CASE REPORT 1 (PZ, VY)
An otherwise healthy 20-year-old female ate wild mushrooms (day 1). Twelve hours later, she began experiencing repetitive, painful vomiting and abdominal burning. She developed profuse, painful diarrhea with blood and mucus that occurred in excess of 20 times per day.
The patient was hospitalized in Shumen, Bulgaria, 72 hours after the onset of the poisoning (day 4). When she was admitted to the hospital, her diagnosis included (1) acute-stage Amanita phalloides poisoning, (2) severe gastroenterocolic choleriform syndrome, (3) progressive hepatic dysfunction, and (4) coagulopathy caused by impaired synthesis of blood coagulating factors. Laboratory tests indicated a necrotic hepatic cytolysis with an aspartate aminotransferase (AST) level of 7,612 U/L, alanine aminotransferase (ALT) of 6,204 U/L, and thromboplastin time (TT) of 16%. Within 24 hours (day 5), these laboratory parameters changed to AST of 11,308 U/L, ALT of 14,102 U/L, and TT of 12%, respectively (Figure and Table 1).
Figure.
The time course of aspartate aminotransferase (AST •) and alanine aminotransferase (ALT ▪) levels after Amanita phalloides ingestion in patient 1 (A) and patient 2 (B). The ALT is considered minor if ≤85 U/L, moderate if ≥85 U/L, and severe if ≥850 U/L.3
Hosp, hospitalization; intox, intoxication (ingestion of the mushrooms).

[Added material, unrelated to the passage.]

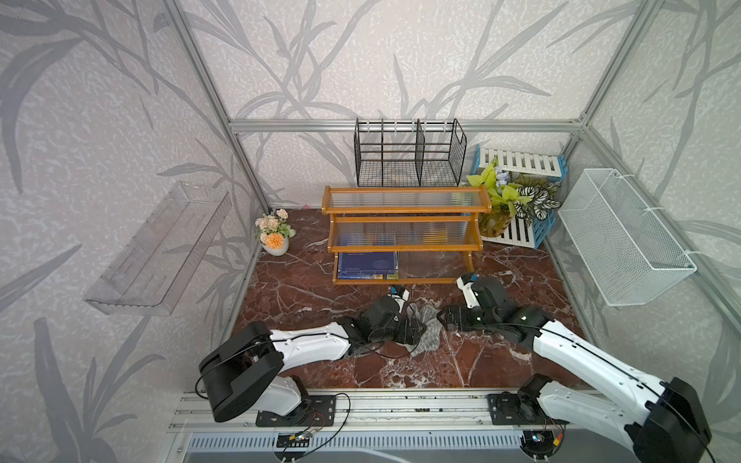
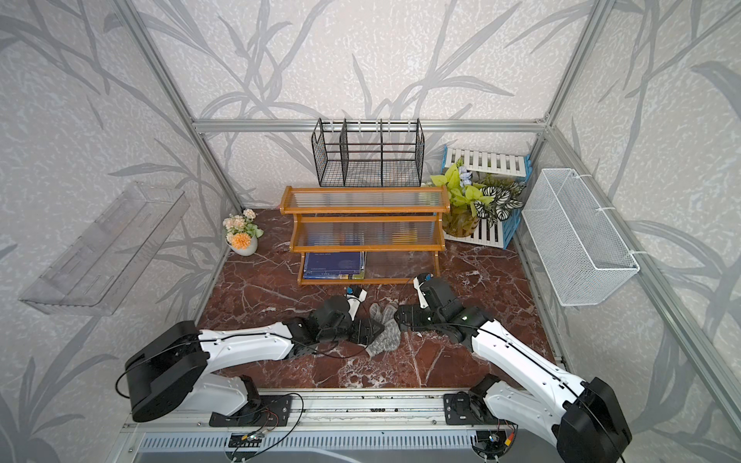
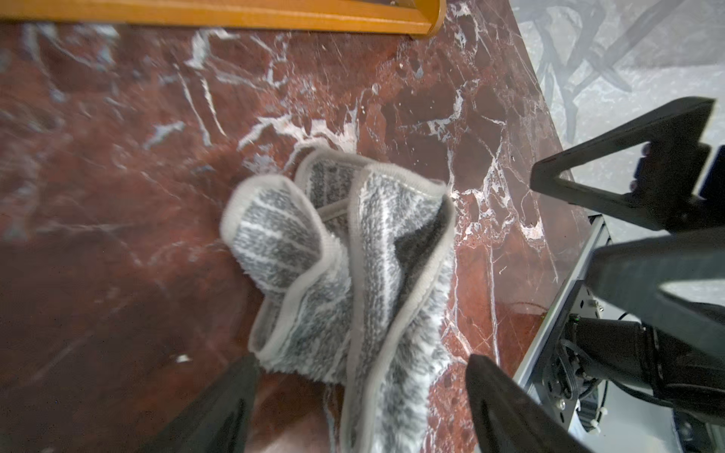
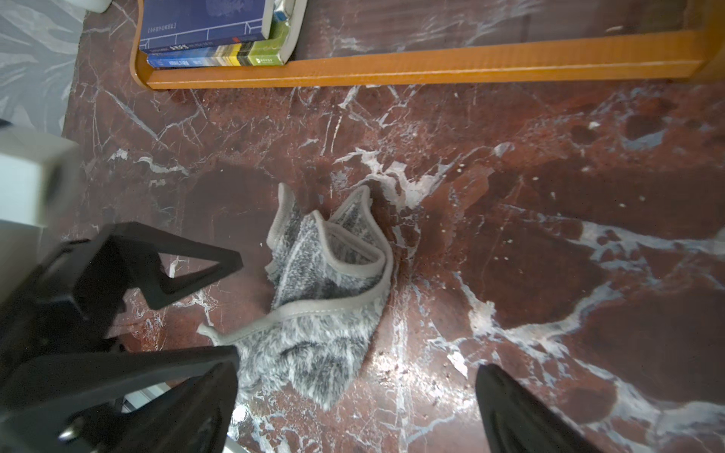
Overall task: Wipe the bookshelf clean with a cloth
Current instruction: Place the cleaning item at the center of the board.
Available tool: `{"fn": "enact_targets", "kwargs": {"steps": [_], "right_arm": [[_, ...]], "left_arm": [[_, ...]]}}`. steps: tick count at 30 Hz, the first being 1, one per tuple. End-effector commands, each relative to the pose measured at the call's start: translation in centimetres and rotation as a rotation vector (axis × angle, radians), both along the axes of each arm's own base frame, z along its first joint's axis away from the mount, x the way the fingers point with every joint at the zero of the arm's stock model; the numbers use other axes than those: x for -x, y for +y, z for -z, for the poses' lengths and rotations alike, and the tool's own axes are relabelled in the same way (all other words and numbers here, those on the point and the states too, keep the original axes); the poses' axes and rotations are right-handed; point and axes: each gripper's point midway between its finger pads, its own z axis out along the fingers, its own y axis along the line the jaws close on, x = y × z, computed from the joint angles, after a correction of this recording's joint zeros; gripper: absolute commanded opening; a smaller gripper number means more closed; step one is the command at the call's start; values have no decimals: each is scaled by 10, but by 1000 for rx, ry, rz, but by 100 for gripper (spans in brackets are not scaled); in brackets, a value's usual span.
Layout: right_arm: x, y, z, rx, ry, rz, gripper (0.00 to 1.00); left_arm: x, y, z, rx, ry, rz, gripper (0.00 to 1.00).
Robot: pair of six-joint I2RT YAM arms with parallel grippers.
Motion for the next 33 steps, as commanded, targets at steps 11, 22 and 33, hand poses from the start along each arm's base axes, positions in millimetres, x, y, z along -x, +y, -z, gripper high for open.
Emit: {"fn": "enact_targets", "kwargs": {"steps": [11, 22, 33], "right_arm": [[4, 76, 31, -81, 78, -101, 99], [-1, 48, 0, 66, -31, -52, 99], [-51, -142, -68, 299, -330, 509, 99]], "left_arm": [[-35, 115, -23, -30, -92, -355, 100], [-66, 185, -46, 8, -169, -606, 100], [-115, 320, -82, -143, -365, -1099, 100]]}}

Note: The ordinates indicate different scales.
Table 1.
Laboratory Results of Patient 1
The patient presented with significant hypotension on admission to the hospital. Treatment was instituted with 2 courses of carbohemoperfusion; however, no significant beneficial effect resulted. A hemorrhagic syndrome started on day 6 (2 days after hospitalization) with bleeding from her gums, vagina, abdomen, and intestines. Serous effusions into the abdominal cavity and pleura were observed.
The late hospitalization, the late stage of poisoning, the acuteness of her course, and her multiorgan lesions encouraged a complementary therapeutic approach. Phosphorus 15C was added to the therapy on day 5 (second day of hospitalization) at a dosage of 5 globules 6 times daily every 2 hours.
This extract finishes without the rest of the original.